* Problem statement:
Print each line from the start of the records below up through the line where "We already know the robot" is found, exactly as given.

* Provided material:

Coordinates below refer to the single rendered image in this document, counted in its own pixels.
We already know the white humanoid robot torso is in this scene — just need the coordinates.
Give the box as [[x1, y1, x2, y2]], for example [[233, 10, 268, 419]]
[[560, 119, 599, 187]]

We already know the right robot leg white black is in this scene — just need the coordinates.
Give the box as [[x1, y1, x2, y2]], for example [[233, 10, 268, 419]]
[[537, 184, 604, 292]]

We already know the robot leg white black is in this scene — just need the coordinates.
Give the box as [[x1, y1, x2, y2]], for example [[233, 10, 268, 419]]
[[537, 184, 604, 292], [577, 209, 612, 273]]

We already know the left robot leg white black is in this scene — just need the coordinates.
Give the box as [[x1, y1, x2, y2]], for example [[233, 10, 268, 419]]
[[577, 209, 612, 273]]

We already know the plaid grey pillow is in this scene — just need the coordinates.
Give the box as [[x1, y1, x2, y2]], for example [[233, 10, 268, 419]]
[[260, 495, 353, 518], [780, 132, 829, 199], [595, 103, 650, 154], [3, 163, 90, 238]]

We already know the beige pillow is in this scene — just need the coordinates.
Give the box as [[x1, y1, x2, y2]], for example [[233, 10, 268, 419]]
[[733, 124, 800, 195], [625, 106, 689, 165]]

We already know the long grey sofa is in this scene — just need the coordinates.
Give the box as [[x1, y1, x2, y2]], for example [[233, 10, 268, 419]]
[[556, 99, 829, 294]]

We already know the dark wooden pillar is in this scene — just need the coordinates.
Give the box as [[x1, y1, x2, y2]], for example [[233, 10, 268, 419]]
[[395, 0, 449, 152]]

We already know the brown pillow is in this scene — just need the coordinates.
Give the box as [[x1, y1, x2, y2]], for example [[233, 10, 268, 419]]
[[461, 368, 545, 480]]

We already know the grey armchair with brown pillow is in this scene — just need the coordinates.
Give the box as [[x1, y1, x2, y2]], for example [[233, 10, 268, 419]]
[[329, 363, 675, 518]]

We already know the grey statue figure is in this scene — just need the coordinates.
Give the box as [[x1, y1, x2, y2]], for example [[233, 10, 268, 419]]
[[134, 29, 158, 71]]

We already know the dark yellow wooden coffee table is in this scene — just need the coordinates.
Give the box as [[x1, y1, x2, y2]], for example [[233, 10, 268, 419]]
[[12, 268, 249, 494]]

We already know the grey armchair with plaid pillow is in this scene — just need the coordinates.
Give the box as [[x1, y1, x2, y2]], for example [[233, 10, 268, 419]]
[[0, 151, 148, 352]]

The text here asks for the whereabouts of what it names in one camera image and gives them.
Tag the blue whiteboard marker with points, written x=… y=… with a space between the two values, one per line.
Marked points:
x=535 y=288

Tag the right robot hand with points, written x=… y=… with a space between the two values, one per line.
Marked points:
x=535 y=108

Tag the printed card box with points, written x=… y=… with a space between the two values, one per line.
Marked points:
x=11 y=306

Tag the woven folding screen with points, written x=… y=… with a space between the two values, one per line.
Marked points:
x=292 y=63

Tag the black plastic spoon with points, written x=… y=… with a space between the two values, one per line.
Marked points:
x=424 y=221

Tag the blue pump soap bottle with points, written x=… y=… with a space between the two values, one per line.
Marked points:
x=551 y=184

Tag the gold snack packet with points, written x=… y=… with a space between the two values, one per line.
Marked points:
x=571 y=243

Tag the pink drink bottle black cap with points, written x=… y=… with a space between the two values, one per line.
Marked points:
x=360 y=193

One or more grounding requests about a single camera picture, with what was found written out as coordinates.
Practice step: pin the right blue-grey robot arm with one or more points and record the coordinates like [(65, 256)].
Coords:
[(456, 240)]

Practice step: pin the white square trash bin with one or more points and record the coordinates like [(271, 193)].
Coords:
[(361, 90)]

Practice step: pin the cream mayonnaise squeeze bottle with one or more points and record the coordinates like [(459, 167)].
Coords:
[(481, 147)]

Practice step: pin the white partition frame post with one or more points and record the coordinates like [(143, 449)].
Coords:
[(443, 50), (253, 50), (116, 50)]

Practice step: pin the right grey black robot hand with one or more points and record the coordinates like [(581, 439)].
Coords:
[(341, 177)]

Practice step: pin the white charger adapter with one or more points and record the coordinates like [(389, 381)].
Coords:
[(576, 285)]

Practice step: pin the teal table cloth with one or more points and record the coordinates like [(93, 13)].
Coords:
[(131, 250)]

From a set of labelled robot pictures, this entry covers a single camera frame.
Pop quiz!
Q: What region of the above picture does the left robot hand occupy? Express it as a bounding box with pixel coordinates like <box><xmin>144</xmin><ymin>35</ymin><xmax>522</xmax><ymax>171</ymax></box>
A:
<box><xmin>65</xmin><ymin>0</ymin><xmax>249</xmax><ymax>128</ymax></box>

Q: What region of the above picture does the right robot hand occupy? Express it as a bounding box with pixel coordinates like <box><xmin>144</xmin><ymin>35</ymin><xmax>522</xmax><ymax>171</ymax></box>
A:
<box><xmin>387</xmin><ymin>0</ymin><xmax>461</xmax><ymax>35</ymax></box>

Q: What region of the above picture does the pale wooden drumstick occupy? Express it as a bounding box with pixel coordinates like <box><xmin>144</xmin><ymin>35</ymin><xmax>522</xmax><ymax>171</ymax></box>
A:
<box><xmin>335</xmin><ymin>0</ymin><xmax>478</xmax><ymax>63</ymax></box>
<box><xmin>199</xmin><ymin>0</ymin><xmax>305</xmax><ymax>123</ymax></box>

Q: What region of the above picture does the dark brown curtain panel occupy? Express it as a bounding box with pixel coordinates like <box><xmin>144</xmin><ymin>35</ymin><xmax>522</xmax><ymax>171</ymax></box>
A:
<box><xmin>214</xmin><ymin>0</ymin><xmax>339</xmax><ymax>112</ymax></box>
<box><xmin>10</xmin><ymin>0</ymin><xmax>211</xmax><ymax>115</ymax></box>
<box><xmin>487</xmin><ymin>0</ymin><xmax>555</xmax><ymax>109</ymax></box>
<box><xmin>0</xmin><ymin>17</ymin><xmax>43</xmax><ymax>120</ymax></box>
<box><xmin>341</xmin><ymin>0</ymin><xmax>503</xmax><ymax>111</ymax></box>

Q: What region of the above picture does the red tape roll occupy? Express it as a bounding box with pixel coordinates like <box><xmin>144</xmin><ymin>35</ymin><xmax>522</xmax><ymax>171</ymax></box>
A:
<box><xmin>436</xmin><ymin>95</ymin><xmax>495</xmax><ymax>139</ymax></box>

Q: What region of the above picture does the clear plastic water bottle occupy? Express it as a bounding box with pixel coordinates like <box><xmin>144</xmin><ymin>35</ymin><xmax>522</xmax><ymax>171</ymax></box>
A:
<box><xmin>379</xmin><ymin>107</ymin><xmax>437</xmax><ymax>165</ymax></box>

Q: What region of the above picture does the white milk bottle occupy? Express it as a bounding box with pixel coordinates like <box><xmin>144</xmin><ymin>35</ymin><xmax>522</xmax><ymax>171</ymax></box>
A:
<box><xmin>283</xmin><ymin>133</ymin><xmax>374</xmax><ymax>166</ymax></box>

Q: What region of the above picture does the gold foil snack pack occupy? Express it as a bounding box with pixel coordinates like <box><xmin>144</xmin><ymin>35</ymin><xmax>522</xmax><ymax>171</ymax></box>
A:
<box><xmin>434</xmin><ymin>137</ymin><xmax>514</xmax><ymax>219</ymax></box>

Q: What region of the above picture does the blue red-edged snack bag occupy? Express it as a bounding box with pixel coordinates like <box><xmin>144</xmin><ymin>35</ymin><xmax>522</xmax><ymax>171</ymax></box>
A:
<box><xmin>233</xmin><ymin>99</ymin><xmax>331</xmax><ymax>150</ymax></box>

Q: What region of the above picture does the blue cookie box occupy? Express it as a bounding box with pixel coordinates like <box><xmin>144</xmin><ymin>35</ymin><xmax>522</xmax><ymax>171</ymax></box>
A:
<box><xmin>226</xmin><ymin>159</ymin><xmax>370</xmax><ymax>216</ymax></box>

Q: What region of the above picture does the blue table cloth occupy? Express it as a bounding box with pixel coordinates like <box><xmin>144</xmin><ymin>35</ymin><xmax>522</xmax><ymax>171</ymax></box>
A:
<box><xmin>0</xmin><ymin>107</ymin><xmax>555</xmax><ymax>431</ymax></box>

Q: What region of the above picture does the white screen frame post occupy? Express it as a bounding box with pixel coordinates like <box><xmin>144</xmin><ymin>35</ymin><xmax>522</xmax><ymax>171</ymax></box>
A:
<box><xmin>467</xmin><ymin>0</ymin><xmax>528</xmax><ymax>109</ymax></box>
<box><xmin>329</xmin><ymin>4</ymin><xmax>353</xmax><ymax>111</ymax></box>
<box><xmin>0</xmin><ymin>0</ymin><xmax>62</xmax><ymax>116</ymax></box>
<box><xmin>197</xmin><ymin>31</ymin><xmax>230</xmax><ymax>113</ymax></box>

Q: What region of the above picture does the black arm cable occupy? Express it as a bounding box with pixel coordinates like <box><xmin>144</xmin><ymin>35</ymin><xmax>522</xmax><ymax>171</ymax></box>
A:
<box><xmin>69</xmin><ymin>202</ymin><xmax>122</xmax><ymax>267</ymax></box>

* Output:
Coordinates below refer to the single rendered image in this document, counted in its own pixels.
We already know the white humanoid robot torso is in this scene — just need the coordinates.
Give the box as [[x1, y1, x2, y2]], for example [[233, 10, 268, 419]]
[[560, 119, 599, 187]]

We already know the right robot leg white black is in this scene — just need the coordinates.
Give the box as [[x1, y1, x2, y2]], for example [[233, 10, 268, 419]]
[[537, 184, 604, 292]]

We already know the robot leg white black is in this scene — just need the coordinates.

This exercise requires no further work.